The question got me thinking about scalability. Whatever current woes running a database or any other application in a virtualized server may have now, they will eventually be solved or at least sufficiently mitigated to make it worth the penalty.
At this point we'll start seeing server applications that not only support virtualization, but require it. A virtual server can provide a standard environment that an operating system on traditional hardware doesn't quite match, and allows you to tune the resources available to a server without shutting down the machine. Imagine virtualization software that allows a live transfer of a system from one physical machine to another with no shutdown. This is already happening. What's interesting is where we go from here. I think the next logical step is clustering/load balancing and cloning.
These are features that are available now, but smaller businesses largely ignore. But I think that once all your major applications are on virtual servers, the clustering problem becomes much simpler. The load balancer will be a function of the virtualization software itself. Of course the individual application will have to support it as well, but this will become a core feature of any serious server application, even in the entry level editions. Setting up a cluster will be as simple as clicking a check box and typing in the cluster name. Maybe you won't even need to click the checkbox: you'll just give two or more servers the same dns name and the virtualization software will know what it means.

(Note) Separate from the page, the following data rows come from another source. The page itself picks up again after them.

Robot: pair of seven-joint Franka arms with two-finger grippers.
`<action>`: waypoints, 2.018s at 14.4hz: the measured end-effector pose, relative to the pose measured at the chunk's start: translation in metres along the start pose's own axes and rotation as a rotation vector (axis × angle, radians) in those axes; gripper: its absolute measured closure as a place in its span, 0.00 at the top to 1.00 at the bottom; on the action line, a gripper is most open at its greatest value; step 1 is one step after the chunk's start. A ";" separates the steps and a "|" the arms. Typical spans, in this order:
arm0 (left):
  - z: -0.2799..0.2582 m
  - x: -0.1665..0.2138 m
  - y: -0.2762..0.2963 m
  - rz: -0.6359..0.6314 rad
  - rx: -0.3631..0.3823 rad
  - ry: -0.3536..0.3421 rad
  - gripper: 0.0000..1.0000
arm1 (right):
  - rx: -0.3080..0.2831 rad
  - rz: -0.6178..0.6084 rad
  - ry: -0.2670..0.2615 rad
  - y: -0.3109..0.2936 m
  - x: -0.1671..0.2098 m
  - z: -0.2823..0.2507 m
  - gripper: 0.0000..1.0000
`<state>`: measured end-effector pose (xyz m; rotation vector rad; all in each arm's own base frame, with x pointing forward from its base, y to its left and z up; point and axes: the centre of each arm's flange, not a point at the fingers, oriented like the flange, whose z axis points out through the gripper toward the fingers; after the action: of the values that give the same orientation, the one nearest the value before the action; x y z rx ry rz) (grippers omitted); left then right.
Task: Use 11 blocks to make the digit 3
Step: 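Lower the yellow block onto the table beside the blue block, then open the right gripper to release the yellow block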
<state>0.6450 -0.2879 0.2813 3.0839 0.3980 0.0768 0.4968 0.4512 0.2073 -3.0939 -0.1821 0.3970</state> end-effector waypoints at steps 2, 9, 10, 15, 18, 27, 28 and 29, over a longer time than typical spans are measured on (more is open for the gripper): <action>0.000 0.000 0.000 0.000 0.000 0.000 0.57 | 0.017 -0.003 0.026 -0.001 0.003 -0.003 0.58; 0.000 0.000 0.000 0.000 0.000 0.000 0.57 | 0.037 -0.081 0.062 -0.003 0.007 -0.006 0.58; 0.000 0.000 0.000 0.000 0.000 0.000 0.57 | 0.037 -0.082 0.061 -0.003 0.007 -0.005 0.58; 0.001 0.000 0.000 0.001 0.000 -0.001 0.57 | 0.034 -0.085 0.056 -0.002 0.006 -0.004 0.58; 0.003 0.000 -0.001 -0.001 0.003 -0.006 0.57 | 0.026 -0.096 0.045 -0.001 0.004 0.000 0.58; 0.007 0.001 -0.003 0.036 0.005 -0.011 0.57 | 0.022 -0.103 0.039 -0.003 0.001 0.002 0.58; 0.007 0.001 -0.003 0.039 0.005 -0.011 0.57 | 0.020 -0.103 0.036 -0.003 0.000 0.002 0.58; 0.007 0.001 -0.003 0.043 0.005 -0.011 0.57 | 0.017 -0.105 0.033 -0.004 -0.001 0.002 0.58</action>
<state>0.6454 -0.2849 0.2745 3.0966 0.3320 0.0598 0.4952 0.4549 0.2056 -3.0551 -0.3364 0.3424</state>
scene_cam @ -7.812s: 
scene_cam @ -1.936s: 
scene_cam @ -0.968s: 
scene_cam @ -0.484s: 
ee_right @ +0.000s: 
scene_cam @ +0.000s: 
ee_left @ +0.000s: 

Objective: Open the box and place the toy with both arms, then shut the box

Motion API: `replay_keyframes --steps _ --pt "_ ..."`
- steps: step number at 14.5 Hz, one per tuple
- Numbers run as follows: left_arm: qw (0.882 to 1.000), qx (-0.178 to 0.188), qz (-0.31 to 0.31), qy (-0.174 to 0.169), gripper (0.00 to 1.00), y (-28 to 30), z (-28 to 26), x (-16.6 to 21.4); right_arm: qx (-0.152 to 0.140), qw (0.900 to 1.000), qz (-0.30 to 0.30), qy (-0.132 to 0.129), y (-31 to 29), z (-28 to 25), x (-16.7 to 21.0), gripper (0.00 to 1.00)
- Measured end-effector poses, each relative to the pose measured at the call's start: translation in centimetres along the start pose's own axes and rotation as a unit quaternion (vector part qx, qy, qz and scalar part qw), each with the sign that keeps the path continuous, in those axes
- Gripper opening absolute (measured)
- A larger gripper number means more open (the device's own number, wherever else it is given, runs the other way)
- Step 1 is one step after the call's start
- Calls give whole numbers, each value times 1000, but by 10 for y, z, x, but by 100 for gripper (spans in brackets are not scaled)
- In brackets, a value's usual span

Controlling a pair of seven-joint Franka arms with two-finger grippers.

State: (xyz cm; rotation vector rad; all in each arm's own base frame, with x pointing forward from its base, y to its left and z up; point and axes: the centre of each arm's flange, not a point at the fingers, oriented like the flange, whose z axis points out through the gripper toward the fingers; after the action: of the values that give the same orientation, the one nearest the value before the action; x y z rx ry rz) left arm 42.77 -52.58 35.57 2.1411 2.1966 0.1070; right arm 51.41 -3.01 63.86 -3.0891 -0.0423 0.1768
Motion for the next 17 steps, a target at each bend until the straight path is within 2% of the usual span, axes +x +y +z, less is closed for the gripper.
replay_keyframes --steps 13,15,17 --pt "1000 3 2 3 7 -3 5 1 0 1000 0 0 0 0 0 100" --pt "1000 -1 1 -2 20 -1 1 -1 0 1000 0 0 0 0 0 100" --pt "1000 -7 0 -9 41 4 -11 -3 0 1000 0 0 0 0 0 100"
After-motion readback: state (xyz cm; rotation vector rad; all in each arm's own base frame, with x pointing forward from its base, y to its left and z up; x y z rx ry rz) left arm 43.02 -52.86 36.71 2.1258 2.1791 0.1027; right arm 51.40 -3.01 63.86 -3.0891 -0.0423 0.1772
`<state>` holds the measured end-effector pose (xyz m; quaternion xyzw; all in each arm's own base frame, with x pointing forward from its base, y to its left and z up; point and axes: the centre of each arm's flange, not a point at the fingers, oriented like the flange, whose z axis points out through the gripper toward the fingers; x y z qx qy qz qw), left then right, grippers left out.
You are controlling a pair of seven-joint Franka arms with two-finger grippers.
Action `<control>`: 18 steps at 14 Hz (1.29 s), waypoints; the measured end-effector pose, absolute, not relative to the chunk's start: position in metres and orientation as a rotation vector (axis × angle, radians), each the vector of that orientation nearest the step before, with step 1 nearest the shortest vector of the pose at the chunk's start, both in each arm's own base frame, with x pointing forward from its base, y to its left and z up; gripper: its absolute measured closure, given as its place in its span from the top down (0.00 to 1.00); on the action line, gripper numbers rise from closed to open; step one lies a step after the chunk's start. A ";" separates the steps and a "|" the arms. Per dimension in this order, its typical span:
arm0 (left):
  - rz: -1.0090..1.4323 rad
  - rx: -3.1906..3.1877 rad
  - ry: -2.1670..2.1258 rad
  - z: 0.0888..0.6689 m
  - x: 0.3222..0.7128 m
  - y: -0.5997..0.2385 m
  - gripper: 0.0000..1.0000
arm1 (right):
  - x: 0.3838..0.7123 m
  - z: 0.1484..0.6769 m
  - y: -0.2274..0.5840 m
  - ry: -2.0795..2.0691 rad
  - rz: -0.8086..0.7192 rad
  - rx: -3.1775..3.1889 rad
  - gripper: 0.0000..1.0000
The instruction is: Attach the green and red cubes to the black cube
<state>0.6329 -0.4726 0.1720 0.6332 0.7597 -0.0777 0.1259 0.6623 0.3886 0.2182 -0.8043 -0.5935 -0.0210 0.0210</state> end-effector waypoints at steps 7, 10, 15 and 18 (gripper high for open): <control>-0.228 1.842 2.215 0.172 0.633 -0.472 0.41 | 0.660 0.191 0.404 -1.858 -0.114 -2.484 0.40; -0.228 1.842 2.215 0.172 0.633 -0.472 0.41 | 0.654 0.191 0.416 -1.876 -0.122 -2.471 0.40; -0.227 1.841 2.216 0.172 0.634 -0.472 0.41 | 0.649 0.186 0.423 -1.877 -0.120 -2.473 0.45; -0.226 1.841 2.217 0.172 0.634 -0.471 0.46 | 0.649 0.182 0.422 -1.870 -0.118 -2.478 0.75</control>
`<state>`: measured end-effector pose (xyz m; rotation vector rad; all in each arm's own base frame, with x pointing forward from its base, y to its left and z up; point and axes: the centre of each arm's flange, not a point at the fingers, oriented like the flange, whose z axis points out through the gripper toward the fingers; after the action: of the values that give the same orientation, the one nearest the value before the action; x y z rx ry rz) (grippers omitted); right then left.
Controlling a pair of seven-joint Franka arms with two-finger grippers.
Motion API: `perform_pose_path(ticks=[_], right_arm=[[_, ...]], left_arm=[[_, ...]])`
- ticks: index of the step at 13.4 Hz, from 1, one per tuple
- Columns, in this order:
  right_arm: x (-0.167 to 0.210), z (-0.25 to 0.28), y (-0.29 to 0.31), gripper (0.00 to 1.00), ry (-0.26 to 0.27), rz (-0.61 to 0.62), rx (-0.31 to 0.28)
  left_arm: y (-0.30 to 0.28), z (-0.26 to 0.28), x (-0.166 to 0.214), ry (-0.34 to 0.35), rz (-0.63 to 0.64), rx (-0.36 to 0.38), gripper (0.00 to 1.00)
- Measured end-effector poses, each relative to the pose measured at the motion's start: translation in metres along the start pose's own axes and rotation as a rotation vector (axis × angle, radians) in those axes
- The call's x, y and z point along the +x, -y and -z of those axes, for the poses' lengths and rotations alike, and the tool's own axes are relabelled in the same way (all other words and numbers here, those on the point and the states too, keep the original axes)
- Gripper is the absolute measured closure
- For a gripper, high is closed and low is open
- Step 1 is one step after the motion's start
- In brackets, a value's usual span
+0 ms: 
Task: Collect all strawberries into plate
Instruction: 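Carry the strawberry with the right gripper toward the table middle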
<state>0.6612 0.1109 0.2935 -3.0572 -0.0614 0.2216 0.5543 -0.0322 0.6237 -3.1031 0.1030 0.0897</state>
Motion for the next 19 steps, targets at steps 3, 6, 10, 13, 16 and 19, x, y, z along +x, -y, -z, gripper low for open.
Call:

At this point, a small business with one server can add additional horsepower simply by buying a server (any server), plugging into the network, and telling their current virtual system to clone itself to the new machine. Large businesses can do the same thing.
For a practical example, let's look at the
new StackOverflow servers. One database and two smaller web servers. Under what I'm proposing each of those physical servers would carry a database instance and a web instance, each in a three-server cluster. If one goes down, the other two keep chugging happily away. Of course, if the current database server were to go down the site would be hurting.
But to be fair the planning would be different under my proposal, and Jeff probably would have purchased four machines more like the web servers, rather than one database and two web servers. This way he ends up with about the same power for about the same money. Perhaps even more power because he can add more memory cheaply. One server failure isn't a big deal now.
Even more significantly, as Jeff's traffic increases it becomes very easy to scale up the site infrastructure to match. All he needs to do to add a server is drop it in the rack and tell the virtualization software to create a new instance and hook it up. As it is, he's looking at having to do a major overhaul of his infrastructure in about two years.